This PR layers an in-memory stale-while-revalidate cache over each of those reads to drive steady-state catalog roundtrips to ~0 while keeping the pre-cache behavior reachable via a kill switch.

What

Adds an extenddb-cache crate (SwrCache<K, V, E> primitive on top of moka) plus three wrappers:

  • CachedCredentialStore wraps any CredentialStore. Re-validates expires_at on every cache hit so cached ASIA* sessions cannot outlive their issued lifetime.
  • CachedAuthzStore wraps any AuthorizationStore with 9 sub-caches (user/role policies, group policies, boundaries, principal tags, resource tags, session data). Cache values are Arc-wrapped so a hit is one atomic increment instead of an N-element clone.
  • CachedTableKeyInfoStore wraps StorageEngine.table_key_info with negative caching for TableNotFound.

A new AuthCacheRegistry threads invalidation hooks through ServerComponents and AppState so every IAM mutation — from both the management API and the web console — invalidates the matching cache entry write-through. Self-induced changes propagate instantly within the local instance.

Configuration ([auth.cache] in extenddb.toml):

enabled              = true   # master kill switch
ttl_seconds          = 60     # hard TTL — entries beyond this are full misses
soft_ttl_seconds     = 30     # stale-but-usable threshold; refresh-ahead
negative_ttl_seconds = 5      # how long "not found" results are remembered
max_entries          = 10000  # per-cache LRU cap

When enabled = false, the wrappers operate in pass-through mode and forward every request directly to the underlying store. The pass-through path allocates no underlying moka instance (Option<MokaCache>) — it's a true kill switch, not a configured-to-expire-instantly cache.

Tradeoffs

Bounded staleness for IAM data. AWS IAM itself documents policy-propagation delays of ~30s–2min; we expose the same trade-off as auth.cache.ttl_seconds, configurable. This is a deliberate, scoped revision of the project's "No In-Process State" rule (docs/design/11-high-availability.md §D1) — see that doc for the full discussion. The data path remains uncached.

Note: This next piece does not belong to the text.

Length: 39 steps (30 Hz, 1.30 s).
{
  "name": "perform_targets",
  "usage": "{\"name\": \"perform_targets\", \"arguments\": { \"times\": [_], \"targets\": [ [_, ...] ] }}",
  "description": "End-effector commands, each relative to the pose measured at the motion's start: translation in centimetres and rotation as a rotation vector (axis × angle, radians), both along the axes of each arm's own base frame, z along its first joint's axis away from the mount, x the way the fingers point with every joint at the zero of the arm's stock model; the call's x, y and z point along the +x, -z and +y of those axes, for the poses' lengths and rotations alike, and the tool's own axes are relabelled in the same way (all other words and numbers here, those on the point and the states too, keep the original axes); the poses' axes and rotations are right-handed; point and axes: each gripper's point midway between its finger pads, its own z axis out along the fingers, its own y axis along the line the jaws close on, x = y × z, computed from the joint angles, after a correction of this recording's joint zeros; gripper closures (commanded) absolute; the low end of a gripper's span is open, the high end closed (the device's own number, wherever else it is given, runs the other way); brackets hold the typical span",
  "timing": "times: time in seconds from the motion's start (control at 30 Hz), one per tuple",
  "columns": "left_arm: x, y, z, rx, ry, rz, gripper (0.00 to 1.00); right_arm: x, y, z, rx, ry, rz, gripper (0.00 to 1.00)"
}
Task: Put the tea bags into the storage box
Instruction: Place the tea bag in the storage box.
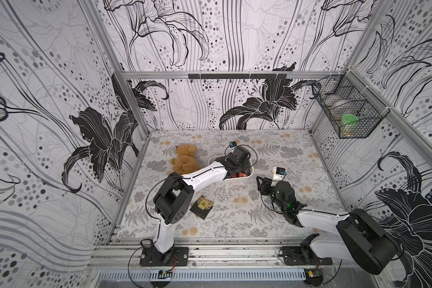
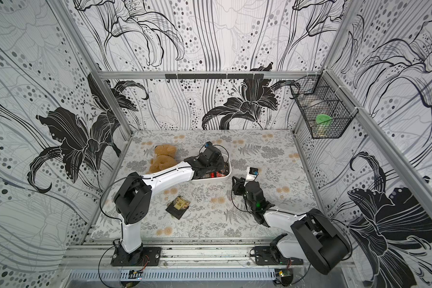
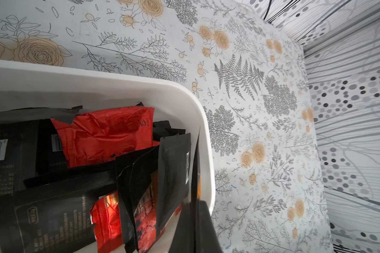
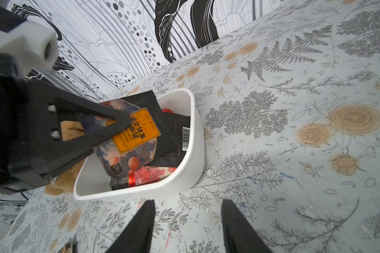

No verdict caching. We cache the inputs to authorization (policies, tags), not Allow/Deny decisions. Verdict caching has subtle correctness issues with conditions that depend on per-request context (aws:CurrentTime, IP, leading keys) and would need invalidation on every condition-relevant input change. Re-evaluating policies in CPU per request is essentially free once the inputs are cached.

Async fanout invalidation has a small window. Single-key invalidations (DeleteAccessKey, PutUserPolicy) drop the cache slot synchronously. Fanout invalidations (DeleteAccount, DeleteRole session sweep, DeleteGroup member fanout) use moka's invalidate_entries_if, which evaluates predicates asynchronously — there is a brief (~ms) window between the API responding success and the matching entries actually being evicted. Documented in the operator guide; for hard cutover (e.g. revoking a compromised key), prefer the single-key path.

Memory is bounded. Default 10,000 entries per cache (≈90,000 across the 9-cache authz block + credential + table-key-info), LRU-evicted under pressure. Empty results from tag and policy loaders cache at the short negative_ttl so probes don't fill the LRU with empty positive entries.

Out of scope (deferred)

Multi-instance cache invalidation. In a multi-frontend deployment, off-instance changes (a separate process modifying the catalog directly, or a different instance) wait up to ttl_seconds to propagate locally. Cross-process invalidation fanout is designed in detail in Appendix B of docs/design/12-auth-authz-cache.md (Postgres LISTEN/NOTIFY + durable backstop table for reconnect catch-up) but not implemented in this PR. The implementation is gated on a separate review pass — failure modes, schema, ordering guarantees, and operational backpressure semantics all need engineering input before the change lands. For now, multi-instance deployments must accept auth.cache.ttl_seconds as the worst-case lag; tune accordingly against IAM-revocation timing requirements.

Public type changes

StoredCredential gains one public field:

pub expires_at: Option<time::OffsetDateTime>,

None for long-lived AKIA* credentials, Some for ASIA* sessions. Required to enforce session expiry on the cache-hit path. No out-of-tree consumers of extenddb-auth exist today, but third-party CredentialStore implementations (if any) would need to populate this field.

Observability

/management/auth-cache-metrics (admin-authenticated JSON) exposes per-cache hit / stale-hit / miss / negative-hit / refresh-success / refresh-failure / refresh-skipped-inflight / refresh-dropped-epoch / invalidation counters and entry counts. Each cache also reports a pass_through: bool so operators can distinguish "cache disabled" from "cache cold."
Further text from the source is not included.